Only what runs from the line with "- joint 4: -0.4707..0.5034" to the final line of the records below should be given again, word for word.

:: Entries provided ::

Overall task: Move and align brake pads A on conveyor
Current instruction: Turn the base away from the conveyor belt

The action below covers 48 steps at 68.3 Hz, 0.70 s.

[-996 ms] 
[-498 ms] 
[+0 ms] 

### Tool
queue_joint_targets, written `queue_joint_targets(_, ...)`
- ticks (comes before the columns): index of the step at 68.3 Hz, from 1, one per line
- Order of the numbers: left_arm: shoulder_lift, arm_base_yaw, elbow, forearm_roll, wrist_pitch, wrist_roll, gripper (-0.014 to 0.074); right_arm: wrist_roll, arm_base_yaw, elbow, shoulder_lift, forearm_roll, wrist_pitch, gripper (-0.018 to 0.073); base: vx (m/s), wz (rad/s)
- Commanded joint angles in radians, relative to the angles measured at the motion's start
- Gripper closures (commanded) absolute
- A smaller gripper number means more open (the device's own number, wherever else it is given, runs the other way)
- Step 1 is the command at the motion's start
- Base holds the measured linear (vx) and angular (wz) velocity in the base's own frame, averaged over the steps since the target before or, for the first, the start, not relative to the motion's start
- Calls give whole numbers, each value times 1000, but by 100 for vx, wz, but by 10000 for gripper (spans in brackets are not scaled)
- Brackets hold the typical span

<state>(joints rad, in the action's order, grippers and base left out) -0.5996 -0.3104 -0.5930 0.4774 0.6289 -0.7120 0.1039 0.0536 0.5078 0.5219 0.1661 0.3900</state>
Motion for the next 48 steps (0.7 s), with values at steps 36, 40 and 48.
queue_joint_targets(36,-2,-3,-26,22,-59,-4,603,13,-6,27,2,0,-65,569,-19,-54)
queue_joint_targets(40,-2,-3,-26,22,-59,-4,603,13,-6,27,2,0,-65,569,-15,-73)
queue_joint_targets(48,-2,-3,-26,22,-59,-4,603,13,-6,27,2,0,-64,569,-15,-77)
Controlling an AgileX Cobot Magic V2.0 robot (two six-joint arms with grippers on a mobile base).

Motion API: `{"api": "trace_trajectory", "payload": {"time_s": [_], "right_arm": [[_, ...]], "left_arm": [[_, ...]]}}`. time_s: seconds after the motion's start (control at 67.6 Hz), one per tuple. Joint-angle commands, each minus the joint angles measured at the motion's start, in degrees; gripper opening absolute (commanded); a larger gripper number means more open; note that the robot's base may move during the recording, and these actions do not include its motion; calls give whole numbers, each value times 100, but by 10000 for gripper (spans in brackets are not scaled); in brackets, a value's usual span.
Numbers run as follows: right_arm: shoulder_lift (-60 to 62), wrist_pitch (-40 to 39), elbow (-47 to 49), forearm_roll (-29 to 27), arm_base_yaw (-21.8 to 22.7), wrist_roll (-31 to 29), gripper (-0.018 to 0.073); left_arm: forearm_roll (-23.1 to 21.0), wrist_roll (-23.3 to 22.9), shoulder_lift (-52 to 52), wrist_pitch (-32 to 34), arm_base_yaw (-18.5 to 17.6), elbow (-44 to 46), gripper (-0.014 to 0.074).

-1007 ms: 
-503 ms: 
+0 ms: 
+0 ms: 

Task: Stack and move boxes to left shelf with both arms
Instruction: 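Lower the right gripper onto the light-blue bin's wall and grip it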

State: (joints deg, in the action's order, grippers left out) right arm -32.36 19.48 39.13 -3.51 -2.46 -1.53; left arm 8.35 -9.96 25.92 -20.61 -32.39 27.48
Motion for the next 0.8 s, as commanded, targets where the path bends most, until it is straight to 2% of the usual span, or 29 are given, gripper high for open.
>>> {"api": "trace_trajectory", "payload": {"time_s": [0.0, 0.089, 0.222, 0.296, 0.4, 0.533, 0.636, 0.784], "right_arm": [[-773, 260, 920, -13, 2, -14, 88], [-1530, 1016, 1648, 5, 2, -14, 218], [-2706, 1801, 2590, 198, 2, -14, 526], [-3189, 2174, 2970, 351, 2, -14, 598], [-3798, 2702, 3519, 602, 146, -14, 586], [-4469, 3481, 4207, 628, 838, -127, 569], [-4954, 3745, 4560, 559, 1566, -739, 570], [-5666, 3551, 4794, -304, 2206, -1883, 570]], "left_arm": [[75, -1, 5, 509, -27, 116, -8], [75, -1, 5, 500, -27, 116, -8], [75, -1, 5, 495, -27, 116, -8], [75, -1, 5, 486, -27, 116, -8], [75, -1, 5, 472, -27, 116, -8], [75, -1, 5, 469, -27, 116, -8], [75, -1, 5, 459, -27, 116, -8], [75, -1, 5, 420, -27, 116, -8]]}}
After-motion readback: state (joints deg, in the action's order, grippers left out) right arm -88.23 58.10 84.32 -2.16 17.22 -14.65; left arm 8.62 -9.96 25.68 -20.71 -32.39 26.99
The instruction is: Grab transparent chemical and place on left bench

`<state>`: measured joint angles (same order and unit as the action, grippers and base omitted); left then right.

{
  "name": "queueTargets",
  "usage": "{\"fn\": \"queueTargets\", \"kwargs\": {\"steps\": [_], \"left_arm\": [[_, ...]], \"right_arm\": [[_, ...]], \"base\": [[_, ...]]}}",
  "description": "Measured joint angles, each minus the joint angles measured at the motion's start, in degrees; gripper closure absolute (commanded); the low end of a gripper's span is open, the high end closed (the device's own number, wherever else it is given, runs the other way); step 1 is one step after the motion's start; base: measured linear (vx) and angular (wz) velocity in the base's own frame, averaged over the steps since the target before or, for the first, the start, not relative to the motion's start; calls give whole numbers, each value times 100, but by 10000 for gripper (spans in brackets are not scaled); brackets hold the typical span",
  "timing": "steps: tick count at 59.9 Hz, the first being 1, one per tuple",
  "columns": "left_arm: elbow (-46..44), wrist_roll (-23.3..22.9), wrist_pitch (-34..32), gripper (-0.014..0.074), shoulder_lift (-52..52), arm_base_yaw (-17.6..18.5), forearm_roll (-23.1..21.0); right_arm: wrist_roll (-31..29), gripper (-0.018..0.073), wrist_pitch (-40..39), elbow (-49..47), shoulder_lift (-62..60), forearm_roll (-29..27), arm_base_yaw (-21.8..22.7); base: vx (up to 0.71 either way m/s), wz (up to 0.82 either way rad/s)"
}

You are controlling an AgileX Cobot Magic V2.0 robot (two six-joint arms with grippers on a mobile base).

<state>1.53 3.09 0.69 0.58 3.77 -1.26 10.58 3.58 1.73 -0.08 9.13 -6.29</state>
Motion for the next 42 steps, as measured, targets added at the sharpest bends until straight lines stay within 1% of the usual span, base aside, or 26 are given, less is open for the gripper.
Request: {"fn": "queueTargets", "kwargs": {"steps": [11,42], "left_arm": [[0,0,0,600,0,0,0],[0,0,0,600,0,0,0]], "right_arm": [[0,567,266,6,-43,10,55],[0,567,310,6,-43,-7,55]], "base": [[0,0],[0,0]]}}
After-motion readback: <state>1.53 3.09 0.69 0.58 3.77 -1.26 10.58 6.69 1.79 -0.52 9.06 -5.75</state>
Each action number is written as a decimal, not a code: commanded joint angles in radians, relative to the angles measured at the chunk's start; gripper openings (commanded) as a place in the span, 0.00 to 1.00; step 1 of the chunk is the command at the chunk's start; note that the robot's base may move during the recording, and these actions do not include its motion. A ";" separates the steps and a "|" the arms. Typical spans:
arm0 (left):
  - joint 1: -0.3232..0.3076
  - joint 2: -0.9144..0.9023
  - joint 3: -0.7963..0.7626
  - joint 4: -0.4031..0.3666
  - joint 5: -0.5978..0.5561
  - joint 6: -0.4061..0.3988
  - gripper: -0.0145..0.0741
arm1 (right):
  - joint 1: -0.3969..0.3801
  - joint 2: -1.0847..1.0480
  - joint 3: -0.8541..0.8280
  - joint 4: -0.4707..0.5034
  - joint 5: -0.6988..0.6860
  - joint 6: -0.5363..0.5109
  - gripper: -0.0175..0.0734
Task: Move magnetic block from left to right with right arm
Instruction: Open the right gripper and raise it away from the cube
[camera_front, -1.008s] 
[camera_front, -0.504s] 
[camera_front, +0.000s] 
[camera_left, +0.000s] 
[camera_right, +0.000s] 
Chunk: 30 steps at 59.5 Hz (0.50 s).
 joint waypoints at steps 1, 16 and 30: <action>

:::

Solution for this exercise.
  - joint 4: -0.4707..0.5034
  - joint 5: -0.6988..0.6860
  - joint 6: -0.5363..0.5109
  - gripper: -0.0175..0.0734
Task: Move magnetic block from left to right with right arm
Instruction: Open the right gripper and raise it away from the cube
[camera_front, -1.008s] 
[camera_front, -0.504s] 
[camera_front, +0.000s] 
[camera_left, +0.000s] 
[camera_right, +0.000s] 
Chunk: 30 steps at 59.5 Hz (0.50 s).
 joint waypoints at steps 1, 16 and 30: <action>

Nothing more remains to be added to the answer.